Les plans du gouvernement pour répondre à la technologie rapide ont changé, ce qui a incité Bragg à faire appel à la main-d’œuvre pour offrir une certitude à l’industrie.
L’ancien ministre de l’industrie et des sciences Ed Husic avait établi des plans pour une loi autonome sur l’IA pour réglementer le domaine; Le ministre de la productivité, Andrew Leigh, a plaidé pour une approche à faible intervention décrite par certains comme «touchés légers»; Le nouveau ministre de l’industrie et de la science, Tim Ayres, a parlé de la réglementation et de la législation entre les plans à décider, ainsi que pour donner davantage aux syndicats dans l’élaboration du secteur. Chalmers a poussé pour un «chemin moyen raisonnable» entre une réglementation élevée et faible.
“Je pense simplement que le gouvernement n’a aucune idée, vraiment, ce qu’il veut faire. Ils ont plus de positions que vous ne pouvez percer un bâton sur l’IA”, a déclaré Bragg, notant ces positions.
“Nous n’avons pas besoin de nouvelles lois”, a-t-il déclaré. «Le gouvernement doit dire aux régulateurs« Comment allez-vous en appliquant les lois que le Parlement a déjà sur les livres?
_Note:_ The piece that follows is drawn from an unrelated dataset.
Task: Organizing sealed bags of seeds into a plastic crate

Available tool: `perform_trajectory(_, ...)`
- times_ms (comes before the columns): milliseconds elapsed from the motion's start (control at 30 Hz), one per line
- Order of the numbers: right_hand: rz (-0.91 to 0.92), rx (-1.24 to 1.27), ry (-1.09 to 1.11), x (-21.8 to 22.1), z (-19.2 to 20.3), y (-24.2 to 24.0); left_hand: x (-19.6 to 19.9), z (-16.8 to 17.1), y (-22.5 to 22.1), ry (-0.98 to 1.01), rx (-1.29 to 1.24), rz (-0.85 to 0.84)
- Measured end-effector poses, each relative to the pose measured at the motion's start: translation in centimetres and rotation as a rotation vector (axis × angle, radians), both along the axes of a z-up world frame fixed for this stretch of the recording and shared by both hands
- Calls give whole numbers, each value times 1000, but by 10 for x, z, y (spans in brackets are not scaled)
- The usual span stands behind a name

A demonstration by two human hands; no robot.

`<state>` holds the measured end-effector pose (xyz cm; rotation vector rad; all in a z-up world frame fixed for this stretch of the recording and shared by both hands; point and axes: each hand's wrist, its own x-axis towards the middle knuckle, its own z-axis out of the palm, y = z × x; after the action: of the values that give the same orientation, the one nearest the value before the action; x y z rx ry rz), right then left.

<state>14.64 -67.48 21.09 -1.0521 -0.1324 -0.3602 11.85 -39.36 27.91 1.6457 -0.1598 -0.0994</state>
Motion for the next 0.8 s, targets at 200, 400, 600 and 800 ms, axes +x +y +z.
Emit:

Avant de chercher à mettre plus de lois sur ces livres. »
Julian Leeser, le procureur général de l’ombre et porte-parole des arts, a fait écho aux sentiments similaires, affirmant que les créateurs méritent une compensation équitable et appelant à la clarté du gouvernement.
“Dans le monde réel, nous ne laisserions pas quelqu’un utiliser le travail d’un artiste à des fins commerciales sans le payer. Le monde virtuel ne devrait pas être différent”, a-t-il déclaré dans un communiqué.
“Ce gouvernement ne sait tout simplement pas ce qu’il fait en ce qui concerne l’IA, et il n’a aucun plan pour protéger les artistes australiens.”
Le sénateur du travail Tony Sheldon, qui a présidé une enquête sur l’IA au cours du dernier mandat du Parlement, a écrit sur X que les lois sur le droit d’auteur «doivent être appliquées pour garantir que la grande technologie licence et indemnise les artistes, les écrivains et les autres créatifs».
“Malgré le rapport intérimaire de la Commission de la productivité, le gouvernement albanais a été clair – nous nous tenons avec les travailleurs et les industries créatifs de l’Australie, et nous ne compromettrons pas nos lois sur le droit d’auteur”, a écrit Sheldon.
“Si les Googles et les Amazones du monde veulent utiliser l’extraordinaire trésor de l’Australie de trésors écrits et enregistrés, ils peuvent licencier et payer comme tout le monde.”